Science supports his observation. A 2014 study of older adults with mild cognitive impairment found those who spent 30 minutes jogging and 60 minutes shadowboxing once per week for six months improved cognitive function, including their immediate memory and recall abilities, compared with those who didn’t exercise.
While aerobic exercise in general has a neuroprotective effect that may help prevent age-related cognitive decline, boxing may impart bonus benefits by constantly requiring you to think.
“In boxing, there are four basic punches to remember—jab, cross, hook, and uppercut—and they can be worked into different combinations,” Halloran explains. “Not only do you memorize the proper form of each move, but you anticipate your [imaginary] opponent’s next movement and how to counter.”
To carry out each combination, your brain always stays one step (or punch) ahead of your body.
Reason #3: You’ll Build Total-Body Strength
Boxing may seem like it’s all about the arms and shoulders, but it only takes trying it once to know your entire body is working.
“Effectively throwing punches starts at the feet,” Halloran says. “Power is driven through the lower body, up through the core, and then extends out of the arms.”
For starters, standing in the boxer crouch with knees slightly bent strengthens your lower body.

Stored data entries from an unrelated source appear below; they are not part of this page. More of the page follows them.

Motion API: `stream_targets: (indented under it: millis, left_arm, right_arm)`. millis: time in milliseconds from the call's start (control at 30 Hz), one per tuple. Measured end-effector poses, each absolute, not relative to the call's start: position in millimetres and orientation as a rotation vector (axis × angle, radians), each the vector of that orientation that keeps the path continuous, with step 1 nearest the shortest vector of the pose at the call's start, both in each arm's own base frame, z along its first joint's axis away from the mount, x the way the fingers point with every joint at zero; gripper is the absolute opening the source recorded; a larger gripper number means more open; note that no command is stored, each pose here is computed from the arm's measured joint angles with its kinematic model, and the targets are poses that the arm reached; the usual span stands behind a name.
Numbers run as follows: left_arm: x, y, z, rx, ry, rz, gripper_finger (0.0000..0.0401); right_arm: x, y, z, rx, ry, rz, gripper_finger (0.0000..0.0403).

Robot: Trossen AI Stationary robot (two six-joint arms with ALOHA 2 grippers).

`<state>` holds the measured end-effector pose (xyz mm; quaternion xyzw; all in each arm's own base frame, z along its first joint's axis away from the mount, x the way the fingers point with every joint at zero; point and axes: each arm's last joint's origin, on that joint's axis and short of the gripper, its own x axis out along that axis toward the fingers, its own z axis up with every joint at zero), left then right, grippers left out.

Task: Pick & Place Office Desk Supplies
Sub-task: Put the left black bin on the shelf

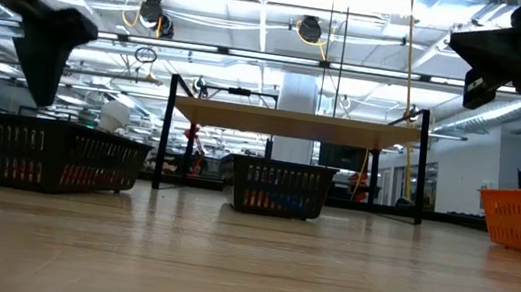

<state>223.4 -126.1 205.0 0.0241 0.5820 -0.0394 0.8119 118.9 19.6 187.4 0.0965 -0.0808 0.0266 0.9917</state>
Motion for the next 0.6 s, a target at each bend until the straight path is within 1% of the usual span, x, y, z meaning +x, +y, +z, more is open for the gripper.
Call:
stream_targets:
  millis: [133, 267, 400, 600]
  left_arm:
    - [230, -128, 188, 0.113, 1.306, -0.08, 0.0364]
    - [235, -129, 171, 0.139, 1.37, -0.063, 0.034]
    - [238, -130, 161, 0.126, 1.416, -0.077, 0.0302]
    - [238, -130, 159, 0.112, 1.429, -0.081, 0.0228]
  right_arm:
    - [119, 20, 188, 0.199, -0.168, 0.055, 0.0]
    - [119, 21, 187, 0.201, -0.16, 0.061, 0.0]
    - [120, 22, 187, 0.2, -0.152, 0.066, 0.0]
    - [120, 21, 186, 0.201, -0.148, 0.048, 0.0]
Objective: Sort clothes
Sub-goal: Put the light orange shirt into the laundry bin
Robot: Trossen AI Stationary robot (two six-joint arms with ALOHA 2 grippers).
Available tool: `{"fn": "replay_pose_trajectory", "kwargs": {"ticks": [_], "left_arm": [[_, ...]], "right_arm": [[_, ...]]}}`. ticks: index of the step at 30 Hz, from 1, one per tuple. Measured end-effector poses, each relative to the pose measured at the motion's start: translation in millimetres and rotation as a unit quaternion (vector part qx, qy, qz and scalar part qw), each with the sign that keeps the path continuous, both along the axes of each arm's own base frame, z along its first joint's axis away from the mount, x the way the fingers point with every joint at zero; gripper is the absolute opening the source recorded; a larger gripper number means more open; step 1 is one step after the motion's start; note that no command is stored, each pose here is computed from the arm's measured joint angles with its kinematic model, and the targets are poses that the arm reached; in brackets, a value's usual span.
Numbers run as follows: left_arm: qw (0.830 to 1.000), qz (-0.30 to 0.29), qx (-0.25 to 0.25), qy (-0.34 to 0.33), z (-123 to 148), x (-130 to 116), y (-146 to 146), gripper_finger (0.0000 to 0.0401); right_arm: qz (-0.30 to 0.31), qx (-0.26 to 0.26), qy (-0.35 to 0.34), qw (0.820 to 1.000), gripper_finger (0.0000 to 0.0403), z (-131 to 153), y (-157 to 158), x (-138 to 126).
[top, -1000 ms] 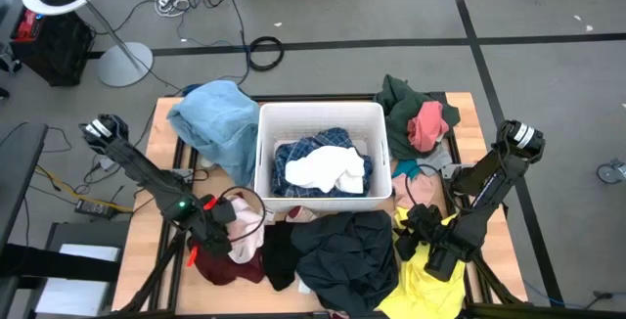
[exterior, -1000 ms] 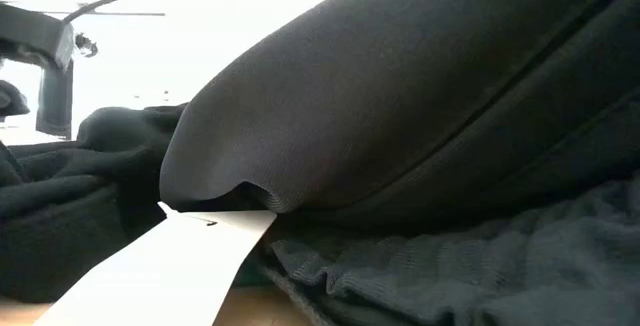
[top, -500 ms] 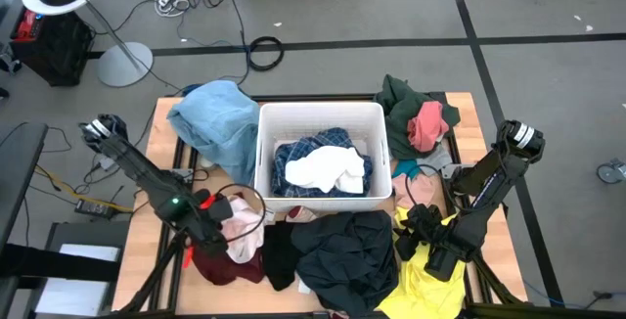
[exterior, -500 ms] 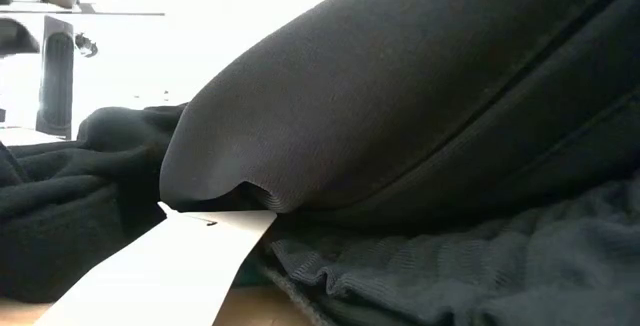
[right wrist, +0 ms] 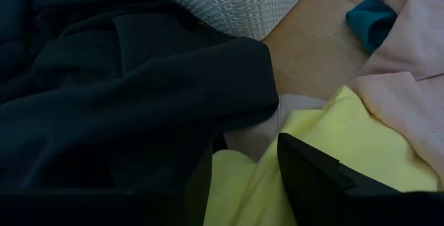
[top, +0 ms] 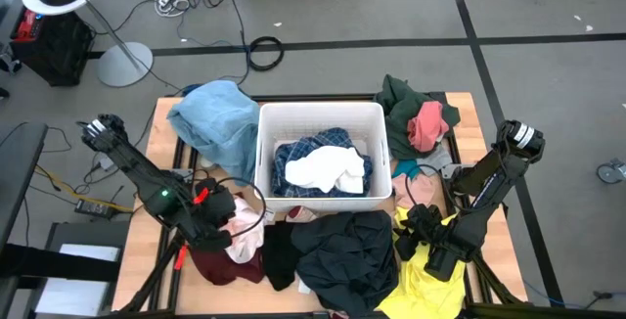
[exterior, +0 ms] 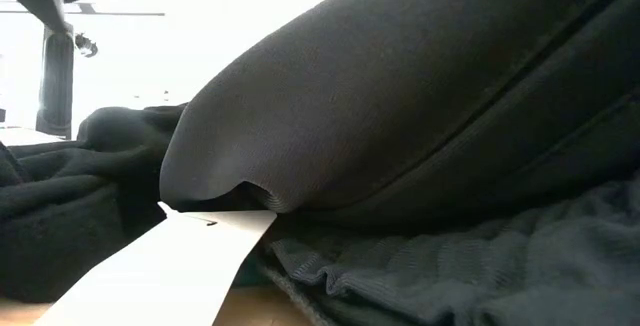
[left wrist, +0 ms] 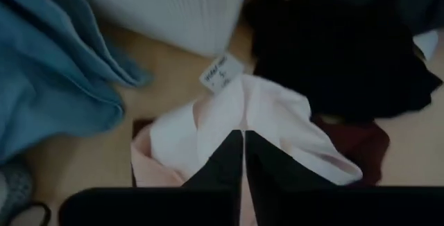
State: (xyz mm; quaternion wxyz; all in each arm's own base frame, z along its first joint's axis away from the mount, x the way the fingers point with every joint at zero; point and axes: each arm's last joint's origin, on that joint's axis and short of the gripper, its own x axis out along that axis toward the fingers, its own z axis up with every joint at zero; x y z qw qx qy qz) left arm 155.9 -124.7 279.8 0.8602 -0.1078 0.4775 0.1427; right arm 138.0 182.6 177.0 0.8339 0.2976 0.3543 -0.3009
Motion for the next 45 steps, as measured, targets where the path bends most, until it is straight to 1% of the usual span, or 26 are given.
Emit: {"fn": "replay_pose_trajectory", "kwargs": {"ticks": [3,5,7,10,14,17,19,22,24,26,28,29,33,38,42,45], "left_arm": [[1.0,-0.004,0.008,-0.014,-0.9,1.7,-0.6,0.0055],[1.0,-0.002,0.004,-0.02,-8.6,3.0,-1.6,0.0075],[1.0,-0.002,0.0,-0.024,-20.8,3.9,-2.4,0.0097],[1.0,-0.002,0.003,-0.02,-46.1,2.4,-1.1,0.0125],[1.0,0.002,0.022,0.002,-72.7,-4.5,5.4,0.0145],[1.0,0.003,0.025,-0.001,-88.8,-6.9,8.3,0.0147],[1.0,0.004,0.01,-0.004,-99.8,-7.0,10.1,0.0147],[1.0,0.007,-0.012,0.01,-113.0,-8.8,14.2,0.0144],[0.999,0.031,-0.023,0.023,-116.7,-10.4,17.7,0.0127],[0.998,0.041,-0.027,0.028,-116.2,-9.7,19.1,0.0085],[0.999,0.033,-0.026,0.026,-108.9,-7.1,17.0,0.003],[0.999,0.027,-0.028,0.021,-102.6,-4.5,14.8,0.0016],[1.0,-0.003,-0.017,0.0,-66.0,6.0,6.9,0.0005],[0.998,-0.024,0.021,-0.045,-1.0,14.0,3.3,0.0002],[0.995,-0.028,0.048,-0.077,53.8,10.5,8.5,0.0001],[0.992,-0.015,0.068,-0.102,90.7,2.3,17.0,0.0001]], "right_arm": [[0.0,0.0,0.0,1.0,0.0164,0.0,0.0,0.0],[0.0,0.0,0.0,1.0,0.0164,0.0,0.0,0.0],[0.0,0.0,0.0,1.0,0.0164,0.1,0.1,0.1],[0.0,0.001,0.0,1.0,0.0164,0.1,0.1,0.1],[0.0,0.001,-0.001,1.0,0.0164,0.1,0.2,0.1],[0.0,0.0,-0.001,1.0,0.0164,0.1,0.1,0.2],[0.0,0.0,-0.001,1.0,0.0164,0.1,0.1,0.2],[-0.003,0.002,-0.003,1.0,0.0164,0.2,0.1,0.2],[-0.003,0.002,-0.003,1.0,0.0164,0.2,0.1,0.3],[-0.003,0.002,-0.003,1.0,0.0164,0.2,0.1,0.2],[-0.003,0.002,-0.003,1.0,0.0164,0.2,0.1,0.3],[-0.003,0.002,-0.003,1.0,0.0164,0.2,0.1,0.3],[-0.004,0.002,-0.003,1.0,0.0164,0.2,-0.2,0.6],[-0.006,0.002,-0.003,1.0,0.0164,0.2,-0.7,1.4],[-0.006,0.003,-0.004,1.0,0.0164,0.2,-0.5,1.5],[-0.006,0.003,-0.004,1.0,0.0164,0.2,-0.5,1.4]]}}
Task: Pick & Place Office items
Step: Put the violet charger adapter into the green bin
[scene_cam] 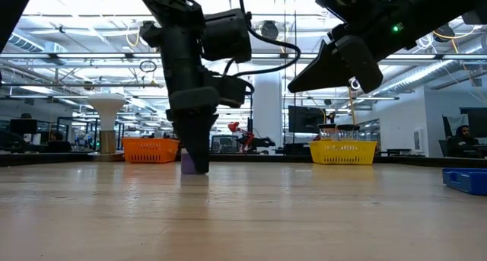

Plus, you may need to bob and weave to evade make-believe punches from your competitor. That translates into performing dozens of squats during your workout.
The result: You’ll build stronger feet, ankles, knees, hips, and glutes for a more stable foundation. A stronger lower body makes it easier to stand, walk, and climb stairs on your own power—and helps prevent falls.
Reason #4: You Can Go at Your Own Pace
You are completely in control of the speed and intensity of your practice when boxing, Halloran says. This allows you to push yourself as hard as you want without risking overdoing it.
Plus, both shadowboxing and heavy-bag workouts can be completed from a seated position, Perron adds. So whatever your current fitness level or health status, boxing can work for you.
Instead of getting caught up in how hard you’re punching, Halloran recommends focusing on the quality of each movement. You’ll allow for better form and help yourself tune in to exactly how much you’ve progressed from workout to workout, he says.
Reason #5: It’s Great for Exercisers with Joint or Bone Issues
“Shadowboxing—or punching the air—is the best practice for individuals with osteoarthritis or osteoporosis, as it eliminates the force and impact against the body you would normally feel when colliding with the bag or pads,” Halloran says.
Meanwhile, by standing and throwing punches, you’re still loading your legs, hips, and lower spine with your bodyweight. This helps strengthen the muscles that surround your body’s joints, while also working directly on the bones to slow mineral loss.
If you don’t have the strength to stand and do boxing moves, you’ll still get an effective workout punching the air while seated. Just make sure your upper-body movements are big enough to get your heart pumping.
As always, if you’re starting a new fitness routine, managing a chronic condition, or recovering from an injury, it’s smart to talk to your doctor about how to exercise safely.